- [Task to carry out]
Repeat the span of the entries below that starts at the line with "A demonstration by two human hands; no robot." and ends at the line with "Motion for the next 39", nothing more. Skip the pictures.

Records for this task START

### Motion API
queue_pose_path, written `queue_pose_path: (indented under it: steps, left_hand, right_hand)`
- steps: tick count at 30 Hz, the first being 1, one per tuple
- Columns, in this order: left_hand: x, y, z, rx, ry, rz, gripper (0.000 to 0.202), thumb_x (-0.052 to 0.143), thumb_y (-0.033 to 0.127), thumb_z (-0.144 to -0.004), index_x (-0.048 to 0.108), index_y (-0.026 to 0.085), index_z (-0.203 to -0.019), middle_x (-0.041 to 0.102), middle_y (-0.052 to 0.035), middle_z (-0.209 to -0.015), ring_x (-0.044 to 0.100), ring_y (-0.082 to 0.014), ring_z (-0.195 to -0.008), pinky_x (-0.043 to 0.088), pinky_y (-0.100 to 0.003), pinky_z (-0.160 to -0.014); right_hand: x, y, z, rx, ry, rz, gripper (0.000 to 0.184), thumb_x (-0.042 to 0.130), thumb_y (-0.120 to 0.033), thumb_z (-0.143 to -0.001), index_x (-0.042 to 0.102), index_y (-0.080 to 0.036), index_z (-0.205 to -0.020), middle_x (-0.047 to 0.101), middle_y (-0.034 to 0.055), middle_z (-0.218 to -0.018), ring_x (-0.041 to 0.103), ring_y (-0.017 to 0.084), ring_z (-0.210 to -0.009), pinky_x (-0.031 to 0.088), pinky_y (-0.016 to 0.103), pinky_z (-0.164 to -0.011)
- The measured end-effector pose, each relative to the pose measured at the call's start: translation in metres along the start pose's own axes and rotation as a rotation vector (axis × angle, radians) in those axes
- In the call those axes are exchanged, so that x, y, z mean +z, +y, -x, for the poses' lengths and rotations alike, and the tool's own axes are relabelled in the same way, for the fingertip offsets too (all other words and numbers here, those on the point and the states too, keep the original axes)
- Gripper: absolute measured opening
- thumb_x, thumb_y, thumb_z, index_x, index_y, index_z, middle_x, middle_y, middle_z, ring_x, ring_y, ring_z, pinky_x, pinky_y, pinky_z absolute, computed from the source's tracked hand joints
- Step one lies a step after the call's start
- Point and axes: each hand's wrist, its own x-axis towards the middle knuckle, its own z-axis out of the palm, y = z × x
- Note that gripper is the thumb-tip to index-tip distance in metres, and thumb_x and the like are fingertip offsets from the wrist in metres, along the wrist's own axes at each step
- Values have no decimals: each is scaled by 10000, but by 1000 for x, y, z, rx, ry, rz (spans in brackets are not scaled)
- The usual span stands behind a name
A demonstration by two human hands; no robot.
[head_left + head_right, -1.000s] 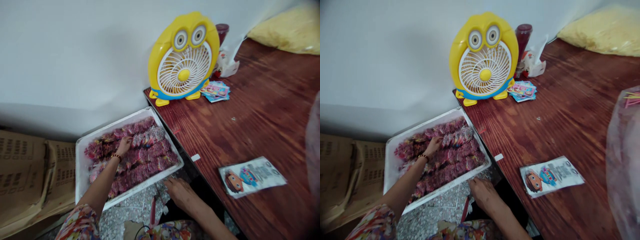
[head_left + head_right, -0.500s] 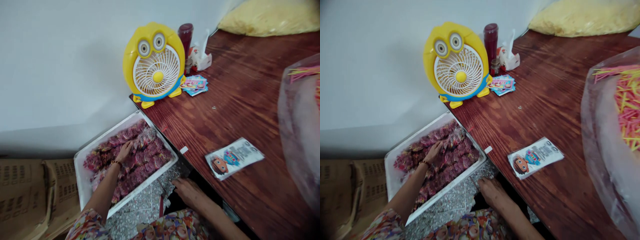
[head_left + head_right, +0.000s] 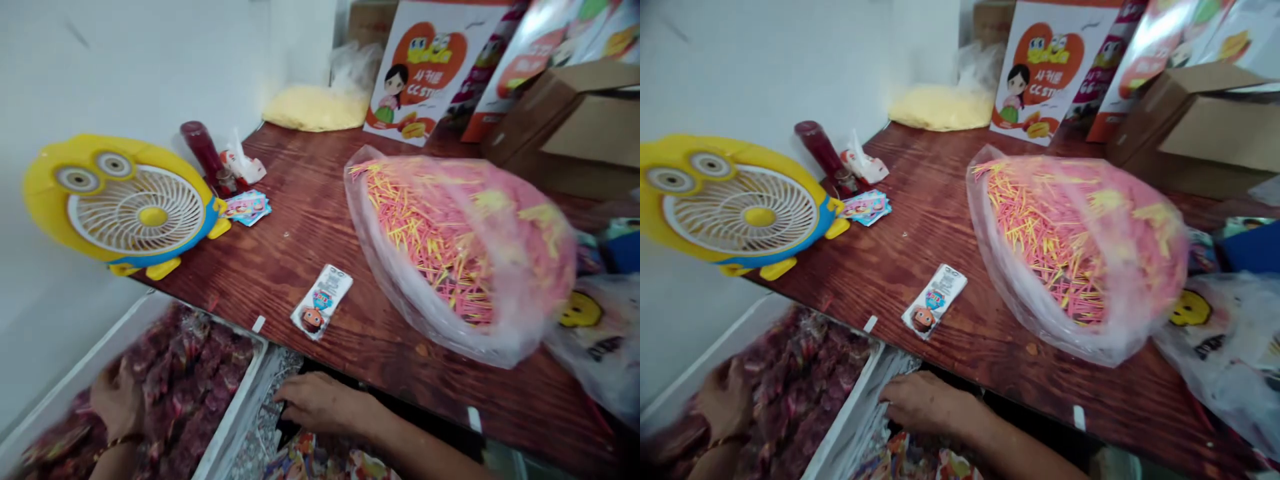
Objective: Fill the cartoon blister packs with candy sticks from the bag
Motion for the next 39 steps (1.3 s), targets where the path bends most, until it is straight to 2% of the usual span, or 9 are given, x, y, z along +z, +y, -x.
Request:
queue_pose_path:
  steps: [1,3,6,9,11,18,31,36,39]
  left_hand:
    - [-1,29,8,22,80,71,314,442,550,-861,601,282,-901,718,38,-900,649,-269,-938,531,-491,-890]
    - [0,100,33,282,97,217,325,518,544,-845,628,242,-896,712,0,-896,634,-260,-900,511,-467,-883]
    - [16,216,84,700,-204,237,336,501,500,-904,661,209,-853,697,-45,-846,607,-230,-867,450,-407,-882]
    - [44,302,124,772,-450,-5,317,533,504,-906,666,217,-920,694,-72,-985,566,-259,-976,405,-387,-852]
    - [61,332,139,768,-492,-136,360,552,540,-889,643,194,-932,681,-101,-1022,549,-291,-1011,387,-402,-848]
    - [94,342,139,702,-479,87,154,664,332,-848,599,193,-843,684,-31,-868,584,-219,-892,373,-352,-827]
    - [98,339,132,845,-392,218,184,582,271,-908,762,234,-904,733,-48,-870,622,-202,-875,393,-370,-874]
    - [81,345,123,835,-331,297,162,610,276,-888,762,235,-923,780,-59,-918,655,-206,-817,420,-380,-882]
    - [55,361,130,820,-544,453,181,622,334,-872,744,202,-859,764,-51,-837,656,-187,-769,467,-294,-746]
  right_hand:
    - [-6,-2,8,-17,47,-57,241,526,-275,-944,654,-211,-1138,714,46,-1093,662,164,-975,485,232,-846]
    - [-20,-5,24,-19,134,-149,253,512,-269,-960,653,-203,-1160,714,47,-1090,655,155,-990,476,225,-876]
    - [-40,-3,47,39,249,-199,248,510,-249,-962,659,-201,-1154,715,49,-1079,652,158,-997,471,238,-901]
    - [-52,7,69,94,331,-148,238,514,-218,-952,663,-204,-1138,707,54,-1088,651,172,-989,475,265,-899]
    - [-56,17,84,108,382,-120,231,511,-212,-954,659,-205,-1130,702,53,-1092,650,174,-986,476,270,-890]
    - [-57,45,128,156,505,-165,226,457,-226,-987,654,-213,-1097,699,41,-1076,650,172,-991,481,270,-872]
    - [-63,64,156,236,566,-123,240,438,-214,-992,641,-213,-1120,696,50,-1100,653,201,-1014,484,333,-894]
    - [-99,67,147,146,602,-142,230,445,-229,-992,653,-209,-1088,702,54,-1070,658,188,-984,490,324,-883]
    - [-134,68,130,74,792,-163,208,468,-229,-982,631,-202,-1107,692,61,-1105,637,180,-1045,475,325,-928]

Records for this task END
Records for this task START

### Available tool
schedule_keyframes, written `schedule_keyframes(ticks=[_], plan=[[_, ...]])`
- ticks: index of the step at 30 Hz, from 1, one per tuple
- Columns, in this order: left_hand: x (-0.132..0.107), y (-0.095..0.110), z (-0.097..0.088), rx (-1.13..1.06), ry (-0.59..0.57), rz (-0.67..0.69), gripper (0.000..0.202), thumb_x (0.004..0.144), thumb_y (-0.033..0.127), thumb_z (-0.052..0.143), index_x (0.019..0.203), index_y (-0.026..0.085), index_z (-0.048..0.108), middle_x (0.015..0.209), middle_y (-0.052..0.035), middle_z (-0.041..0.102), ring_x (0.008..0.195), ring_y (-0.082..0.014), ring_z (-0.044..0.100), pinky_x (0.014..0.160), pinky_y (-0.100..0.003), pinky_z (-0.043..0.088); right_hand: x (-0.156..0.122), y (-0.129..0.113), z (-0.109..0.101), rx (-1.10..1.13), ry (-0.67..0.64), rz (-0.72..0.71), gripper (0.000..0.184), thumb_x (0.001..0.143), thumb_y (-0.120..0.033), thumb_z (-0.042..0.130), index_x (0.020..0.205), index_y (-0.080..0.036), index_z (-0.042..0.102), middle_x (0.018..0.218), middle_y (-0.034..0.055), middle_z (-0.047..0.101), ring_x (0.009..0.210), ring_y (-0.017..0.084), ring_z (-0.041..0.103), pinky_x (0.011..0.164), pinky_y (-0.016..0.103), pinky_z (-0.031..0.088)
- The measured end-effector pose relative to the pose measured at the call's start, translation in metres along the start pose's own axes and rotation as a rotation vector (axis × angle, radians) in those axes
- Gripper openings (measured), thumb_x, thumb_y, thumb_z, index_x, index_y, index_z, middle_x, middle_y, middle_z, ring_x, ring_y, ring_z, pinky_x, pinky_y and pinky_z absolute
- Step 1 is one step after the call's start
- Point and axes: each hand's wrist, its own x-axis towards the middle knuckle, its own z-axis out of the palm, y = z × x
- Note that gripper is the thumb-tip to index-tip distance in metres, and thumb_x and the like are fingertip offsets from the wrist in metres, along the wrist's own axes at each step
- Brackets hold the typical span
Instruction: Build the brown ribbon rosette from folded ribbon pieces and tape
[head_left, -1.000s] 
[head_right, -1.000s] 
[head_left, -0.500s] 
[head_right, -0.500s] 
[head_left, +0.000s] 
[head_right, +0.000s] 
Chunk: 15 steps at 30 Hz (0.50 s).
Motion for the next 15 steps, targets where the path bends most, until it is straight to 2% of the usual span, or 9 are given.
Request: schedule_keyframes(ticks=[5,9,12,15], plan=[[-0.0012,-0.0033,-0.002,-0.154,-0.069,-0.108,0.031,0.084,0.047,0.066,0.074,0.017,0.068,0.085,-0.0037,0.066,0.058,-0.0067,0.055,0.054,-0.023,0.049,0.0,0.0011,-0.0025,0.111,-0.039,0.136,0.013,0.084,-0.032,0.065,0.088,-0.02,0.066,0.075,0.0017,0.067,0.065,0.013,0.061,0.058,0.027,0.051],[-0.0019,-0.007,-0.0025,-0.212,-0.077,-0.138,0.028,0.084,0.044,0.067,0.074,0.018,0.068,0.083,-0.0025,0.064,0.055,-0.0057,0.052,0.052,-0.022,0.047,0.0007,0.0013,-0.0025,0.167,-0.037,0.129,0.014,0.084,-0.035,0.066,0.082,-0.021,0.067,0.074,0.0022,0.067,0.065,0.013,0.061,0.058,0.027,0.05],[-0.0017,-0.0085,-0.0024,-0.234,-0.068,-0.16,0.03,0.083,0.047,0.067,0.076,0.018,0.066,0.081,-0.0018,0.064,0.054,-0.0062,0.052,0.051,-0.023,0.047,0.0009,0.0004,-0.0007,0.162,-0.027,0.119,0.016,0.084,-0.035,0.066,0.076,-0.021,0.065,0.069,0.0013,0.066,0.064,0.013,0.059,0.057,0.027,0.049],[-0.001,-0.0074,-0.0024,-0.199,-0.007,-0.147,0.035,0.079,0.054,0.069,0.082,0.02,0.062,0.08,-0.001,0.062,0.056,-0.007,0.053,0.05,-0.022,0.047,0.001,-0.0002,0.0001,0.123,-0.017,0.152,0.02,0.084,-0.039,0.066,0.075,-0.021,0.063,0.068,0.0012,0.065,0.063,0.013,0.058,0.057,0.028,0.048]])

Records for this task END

- [Solution to this exercise]
A demonstration by two human hands; no robot.
[head_left + head_right, -1.000s] 
[head_left + head_right, -0.500s] 
[head_left + head_right, +0.000s] 
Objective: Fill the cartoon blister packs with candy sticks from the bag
Motion for the next 39 steps (1.3 s), targets where the path bends most, until it is straight to 2% of the usual span, or 9 are given, x, y, z along +z, +y, -x.

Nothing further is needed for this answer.